Politically retrogressive as
was that system it had yet its day of success: the Magyar was crushed at Merseberg and the Lechfeld, and
driven back across the Leith, soon to become Christianised and grow into an
orderly member of the European commonwealth. The Viking was checked in his
plundering forays, expelled from his strongholds at the river-mouths, and
restricted to the single possession of Normandy, where he—like the Magyar — was
assimilated to the rest of feudal society. The force which had won these
victories, and saved Europe from a relapse into the savagery and Paganism of
the North and East, was that of the mail-clad horseman. What wonder then if his
contemporaries and successors glorified him into the normal type of
warriorhood, and believed that no other form of military efficiency was worth
cultivating? The perpetuation of feudal chivalry for four hundred years was the
reward of its triumphs in the end of the Dark Ages.
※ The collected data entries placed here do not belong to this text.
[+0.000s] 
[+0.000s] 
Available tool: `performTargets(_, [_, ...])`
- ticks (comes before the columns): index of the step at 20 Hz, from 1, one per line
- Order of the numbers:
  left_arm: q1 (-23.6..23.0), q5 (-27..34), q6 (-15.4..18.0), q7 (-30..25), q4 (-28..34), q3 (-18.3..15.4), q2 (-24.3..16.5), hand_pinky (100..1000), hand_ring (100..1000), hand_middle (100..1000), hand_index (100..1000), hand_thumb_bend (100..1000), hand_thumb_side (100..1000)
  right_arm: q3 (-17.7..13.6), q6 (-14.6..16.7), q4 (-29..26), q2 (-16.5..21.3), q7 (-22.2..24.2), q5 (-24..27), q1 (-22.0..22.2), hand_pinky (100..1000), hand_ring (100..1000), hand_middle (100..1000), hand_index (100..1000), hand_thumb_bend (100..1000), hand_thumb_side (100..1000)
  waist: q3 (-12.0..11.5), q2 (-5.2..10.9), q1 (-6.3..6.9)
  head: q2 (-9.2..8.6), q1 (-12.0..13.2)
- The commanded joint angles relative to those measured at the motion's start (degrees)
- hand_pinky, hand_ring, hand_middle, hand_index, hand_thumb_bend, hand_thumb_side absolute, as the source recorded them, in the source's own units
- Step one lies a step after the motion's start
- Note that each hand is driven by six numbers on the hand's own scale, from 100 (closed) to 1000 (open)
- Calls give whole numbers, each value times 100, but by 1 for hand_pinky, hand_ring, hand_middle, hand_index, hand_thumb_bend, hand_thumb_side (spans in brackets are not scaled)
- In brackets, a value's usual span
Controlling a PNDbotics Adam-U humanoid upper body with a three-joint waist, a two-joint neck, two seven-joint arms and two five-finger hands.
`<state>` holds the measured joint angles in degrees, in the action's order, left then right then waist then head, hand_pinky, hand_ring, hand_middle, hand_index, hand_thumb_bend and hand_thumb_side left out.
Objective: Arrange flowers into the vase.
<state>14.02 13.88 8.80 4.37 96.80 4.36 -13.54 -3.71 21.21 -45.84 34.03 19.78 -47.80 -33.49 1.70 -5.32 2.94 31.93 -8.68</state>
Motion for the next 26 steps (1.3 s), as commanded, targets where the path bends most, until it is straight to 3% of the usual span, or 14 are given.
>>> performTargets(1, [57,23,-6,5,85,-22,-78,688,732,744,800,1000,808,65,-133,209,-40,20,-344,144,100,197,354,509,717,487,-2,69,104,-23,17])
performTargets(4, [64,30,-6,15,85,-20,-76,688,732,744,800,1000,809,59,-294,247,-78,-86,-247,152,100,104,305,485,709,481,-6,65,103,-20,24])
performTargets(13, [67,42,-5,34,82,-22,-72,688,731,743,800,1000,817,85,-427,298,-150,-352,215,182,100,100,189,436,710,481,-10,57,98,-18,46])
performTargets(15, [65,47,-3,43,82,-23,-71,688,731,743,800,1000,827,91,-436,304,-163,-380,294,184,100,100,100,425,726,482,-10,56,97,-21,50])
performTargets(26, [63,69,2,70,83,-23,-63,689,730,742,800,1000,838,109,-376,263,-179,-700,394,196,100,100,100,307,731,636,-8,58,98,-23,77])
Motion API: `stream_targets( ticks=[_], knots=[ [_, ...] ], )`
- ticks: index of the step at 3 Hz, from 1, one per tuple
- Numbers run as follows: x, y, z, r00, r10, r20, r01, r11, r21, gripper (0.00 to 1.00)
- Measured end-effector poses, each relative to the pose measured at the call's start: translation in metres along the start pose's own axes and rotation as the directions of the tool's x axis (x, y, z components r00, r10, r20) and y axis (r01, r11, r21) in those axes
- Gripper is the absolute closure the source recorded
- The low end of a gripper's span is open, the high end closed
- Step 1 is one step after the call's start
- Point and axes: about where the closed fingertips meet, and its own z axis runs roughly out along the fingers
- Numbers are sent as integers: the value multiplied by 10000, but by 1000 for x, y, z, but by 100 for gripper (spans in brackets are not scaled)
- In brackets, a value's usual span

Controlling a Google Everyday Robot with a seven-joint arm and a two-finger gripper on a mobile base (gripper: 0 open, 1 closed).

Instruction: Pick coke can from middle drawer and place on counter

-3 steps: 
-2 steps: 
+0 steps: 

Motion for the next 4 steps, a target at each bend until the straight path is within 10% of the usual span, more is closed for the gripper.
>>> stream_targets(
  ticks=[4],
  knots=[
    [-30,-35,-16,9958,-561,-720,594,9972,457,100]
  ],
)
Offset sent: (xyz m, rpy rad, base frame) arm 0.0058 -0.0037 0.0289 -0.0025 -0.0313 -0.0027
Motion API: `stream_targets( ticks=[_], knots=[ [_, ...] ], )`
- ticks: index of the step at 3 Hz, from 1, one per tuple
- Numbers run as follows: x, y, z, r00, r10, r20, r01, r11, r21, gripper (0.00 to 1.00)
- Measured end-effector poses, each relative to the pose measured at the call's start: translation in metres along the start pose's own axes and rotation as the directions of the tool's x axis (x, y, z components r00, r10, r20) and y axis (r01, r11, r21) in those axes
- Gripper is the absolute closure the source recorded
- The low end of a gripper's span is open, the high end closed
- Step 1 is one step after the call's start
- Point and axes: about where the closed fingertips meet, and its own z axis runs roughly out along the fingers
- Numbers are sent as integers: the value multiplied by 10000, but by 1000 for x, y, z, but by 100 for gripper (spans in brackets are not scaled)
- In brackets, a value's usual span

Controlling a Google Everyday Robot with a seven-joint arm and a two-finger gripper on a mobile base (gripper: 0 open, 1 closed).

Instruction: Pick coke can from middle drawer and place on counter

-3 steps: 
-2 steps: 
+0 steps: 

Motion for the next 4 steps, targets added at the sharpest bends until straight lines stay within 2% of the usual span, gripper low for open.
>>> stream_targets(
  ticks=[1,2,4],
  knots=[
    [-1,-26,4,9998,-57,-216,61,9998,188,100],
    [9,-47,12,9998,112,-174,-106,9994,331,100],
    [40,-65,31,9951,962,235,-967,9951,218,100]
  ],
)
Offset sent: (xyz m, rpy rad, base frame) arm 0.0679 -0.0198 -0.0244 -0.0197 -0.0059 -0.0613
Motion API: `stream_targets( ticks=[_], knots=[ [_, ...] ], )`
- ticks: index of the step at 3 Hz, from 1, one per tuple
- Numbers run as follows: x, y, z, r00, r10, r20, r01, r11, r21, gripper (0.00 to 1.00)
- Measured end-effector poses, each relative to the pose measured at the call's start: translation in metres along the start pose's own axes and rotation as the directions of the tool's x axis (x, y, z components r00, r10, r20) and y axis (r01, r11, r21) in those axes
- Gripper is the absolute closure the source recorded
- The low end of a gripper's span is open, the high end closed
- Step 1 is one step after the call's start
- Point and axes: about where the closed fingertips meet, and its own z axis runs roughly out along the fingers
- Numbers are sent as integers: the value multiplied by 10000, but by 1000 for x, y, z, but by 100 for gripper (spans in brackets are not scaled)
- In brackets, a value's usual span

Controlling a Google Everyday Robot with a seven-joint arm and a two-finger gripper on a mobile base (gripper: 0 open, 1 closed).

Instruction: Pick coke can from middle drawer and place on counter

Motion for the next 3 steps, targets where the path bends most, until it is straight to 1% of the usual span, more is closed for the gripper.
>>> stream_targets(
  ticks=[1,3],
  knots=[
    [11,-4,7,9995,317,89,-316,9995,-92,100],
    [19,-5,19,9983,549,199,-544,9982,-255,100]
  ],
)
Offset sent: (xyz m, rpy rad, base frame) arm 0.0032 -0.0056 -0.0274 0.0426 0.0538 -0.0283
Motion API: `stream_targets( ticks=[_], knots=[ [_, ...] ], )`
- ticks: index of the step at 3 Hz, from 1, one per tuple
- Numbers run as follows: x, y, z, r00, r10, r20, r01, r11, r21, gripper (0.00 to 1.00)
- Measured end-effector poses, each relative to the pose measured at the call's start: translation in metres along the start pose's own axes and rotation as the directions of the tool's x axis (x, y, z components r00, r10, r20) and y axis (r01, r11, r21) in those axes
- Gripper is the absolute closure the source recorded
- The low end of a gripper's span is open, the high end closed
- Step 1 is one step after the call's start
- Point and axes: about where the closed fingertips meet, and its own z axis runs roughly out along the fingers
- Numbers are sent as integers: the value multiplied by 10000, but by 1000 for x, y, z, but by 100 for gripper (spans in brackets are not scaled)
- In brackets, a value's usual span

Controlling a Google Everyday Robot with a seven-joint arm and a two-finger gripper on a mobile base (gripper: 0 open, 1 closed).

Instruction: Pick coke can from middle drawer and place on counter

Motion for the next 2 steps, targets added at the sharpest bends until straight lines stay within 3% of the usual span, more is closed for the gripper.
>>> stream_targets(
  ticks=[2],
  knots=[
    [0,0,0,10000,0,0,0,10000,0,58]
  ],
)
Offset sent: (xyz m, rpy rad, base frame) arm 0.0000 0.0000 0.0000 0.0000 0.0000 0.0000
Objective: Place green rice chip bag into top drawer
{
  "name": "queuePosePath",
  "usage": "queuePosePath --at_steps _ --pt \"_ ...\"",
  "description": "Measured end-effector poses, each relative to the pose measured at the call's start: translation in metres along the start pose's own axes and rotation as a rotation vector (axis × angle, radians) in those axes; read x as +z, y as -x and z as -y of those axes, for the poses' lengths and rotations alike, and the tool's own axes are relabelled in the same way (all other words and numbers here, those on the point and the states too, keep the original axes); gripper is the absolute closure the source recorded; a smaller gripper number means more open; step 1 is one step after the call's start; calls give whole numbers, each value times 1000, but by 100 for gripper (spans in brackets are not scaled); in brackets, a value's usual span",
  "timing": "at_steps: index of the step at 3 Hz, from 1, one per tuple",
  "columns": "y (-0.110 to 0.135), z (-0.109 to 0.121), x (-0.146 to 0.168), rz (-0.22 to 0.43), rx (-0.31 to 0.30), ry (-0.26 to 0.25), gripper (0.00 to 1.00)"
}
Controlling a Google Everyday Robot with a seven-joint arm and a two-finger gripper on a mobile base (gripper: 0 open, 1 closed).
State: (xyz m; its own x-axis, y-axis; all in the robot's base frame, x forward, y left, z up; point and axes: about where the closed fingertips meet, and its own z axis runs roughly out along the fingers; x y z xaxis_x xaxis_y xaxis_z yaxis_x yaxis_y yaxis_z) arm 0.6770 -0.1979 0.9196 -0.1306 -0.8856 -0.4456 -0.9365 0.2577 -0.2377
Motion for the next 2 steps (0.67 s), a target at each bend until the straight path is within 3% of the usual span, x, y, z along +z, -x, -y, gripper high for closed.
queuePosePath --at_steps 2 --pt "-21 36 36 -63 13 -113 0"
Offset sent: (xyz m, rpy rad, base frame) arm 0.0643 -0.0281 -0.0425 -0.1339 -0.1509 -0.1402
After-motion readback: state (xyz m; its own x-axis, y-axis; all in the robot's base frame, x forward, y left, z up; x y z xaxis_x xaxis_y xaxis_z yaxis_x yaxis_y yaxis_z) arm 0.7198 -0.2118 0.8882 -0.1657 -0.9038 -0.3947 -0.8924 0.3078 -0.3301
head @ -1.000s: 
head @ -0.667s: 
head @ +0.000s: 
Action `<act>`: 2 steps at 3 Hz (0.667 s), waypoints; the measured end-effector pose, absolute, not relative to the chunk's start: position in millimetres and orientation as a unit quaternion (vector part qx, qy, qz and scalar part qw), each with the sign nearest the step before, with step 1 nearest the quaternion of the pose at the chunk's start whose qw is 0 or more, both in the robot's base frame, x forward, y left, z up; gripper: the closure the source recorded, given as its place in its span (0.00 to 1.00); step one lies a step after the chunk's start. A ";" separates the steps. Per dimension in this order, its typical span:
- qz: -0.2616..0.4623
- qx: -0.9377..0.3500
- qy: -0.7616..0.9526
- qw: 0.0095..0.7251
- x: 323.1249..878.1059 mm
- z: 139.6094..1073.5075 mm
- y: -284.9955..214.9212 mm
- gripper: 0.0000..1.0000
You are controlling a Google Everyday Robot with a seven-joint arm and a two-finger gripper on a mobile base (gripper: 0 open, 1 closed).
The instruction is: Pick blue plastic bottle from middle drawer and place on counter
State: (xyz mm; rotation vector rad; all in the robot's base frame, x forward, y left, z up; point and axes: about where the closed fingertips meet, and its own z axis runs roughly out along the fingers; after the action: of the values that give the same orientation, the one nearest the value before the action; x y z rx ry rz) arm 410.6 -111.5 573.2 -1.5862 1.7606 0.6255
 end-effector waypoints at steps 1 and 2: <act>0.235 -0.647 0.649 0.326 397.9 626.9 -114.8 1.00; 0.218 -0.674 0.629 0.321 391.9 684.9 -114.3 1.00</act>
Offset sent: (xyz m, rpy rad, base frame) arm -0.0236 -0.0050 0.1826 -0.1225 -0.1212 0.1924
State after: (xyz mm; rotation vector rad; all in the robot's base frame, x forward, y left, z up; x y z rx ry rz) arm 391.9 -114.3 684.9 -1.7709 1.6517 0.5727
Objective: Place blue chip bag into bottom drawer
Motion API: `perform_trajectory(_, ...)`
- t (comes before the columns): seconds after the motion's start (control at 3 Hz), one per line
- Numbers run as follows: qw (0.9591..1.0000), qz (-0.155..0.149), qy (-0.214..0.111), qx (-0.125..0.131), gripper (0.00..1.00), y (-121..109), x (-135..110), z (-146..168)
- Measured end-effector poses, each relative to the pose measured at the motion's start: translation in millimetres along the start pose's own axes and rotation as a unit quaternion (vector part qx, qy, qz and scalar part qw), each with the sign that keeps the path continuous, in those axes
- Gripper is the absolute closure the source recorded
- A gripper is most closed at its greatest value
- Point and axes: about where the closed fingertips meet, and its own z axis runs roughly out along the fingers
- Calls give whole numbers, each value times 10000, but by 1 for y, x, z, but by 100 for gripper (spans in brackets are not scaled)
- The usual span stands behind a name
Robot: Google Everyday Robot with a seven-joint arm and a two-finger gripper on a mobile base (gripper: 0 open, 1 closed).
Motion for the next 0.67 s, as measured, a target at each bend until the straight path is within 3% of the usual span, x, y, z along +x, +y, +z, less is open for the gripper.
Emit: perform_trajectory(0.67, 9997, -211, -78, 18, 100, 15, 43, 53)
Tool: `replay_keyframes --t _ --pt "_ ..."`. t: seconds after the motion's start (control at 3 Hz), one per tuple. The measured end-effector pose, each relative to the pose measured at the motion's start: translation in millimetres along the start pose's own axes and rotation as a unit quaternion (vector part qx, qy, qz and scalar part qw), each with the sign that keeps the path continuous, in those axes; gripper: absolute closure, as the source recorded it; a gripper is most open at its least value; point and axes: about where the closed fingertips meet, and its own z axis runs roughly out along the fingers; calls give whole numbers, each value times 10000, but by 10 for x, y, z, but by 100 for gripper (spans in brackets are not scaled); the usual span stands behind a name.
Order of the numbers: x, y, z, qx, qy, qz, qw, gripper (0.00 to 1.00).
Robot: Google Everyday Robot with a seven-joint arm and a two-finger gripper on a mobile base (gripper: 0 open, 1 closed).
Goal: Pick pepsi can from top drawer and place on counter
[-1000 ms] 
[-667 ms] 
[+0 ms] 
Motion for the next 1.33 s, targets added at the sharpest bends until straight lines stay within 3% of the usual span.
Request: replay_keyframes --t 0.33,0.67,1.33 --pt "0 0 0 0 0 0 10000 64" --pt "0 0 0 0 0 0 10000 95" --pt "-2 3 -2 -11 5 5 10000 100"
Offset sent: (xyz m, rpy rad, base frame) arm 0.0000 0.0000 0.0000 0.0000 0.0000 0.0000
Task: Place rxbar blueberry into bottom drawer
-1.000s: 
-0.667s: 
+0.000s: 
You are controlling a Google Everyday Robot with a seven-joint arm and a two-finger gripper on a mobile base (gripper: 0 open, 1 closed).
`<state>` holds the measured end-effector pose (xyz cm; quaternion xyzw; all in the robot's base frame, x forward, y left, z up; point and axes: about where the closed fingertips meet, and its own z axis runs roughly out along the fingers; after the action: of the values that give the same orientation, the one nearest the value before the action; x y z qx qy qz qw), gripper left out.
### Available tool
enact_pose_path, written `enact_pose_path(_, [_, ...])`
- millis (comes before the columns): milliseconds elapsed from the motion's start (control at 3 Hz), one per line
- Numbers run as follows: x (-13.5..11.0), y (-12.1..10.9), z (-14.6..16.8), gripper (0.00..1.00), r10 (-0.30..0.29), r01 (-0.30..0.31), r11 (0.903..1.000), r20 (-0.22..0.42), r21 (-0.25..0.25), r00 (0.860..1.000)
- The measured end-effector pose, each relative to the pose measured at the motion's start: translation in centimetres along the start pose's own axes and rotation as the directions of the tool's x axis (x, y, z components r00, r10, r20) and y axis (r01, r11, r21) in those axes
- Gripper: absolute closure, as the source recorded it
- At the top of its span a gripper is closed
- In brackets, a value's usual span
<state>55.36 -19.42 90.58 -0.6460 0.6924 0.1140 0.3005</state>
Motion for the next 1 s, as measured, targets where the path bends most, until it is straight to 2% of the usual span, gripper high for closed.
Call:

Beyond the English Channel the
course of the history of war is parallel to that which it took in the lands of
the Continent, with a single exception in the form of its final development.
Like the Franks, the Angles and Saxons were at the time of their conquest of
Britain a nation of infantry soldiers, armed with the long ashen javelin, the
broadsword, the seax or broad stabbing dagger, and occasionally the battle-axe.
Their defensive weapon was almost exclusively the shield, the 'round
war-board,' with its large iron boss. Ring-mail, though known to them at a very
early date, was, as all indications unite to show, extremely uncommon. The
'grey war-sark' or 'ring-locked byrnie' of Beowulf was obtainable by kings and
princes alone. The helmet also, with its 'iron-wrought boar-crest', was very
restricted in its use. If the monarch and his gesiths wore such arms, the national levy, which formed the main fighting force of a
heptarchic kingdom, was entirely without them.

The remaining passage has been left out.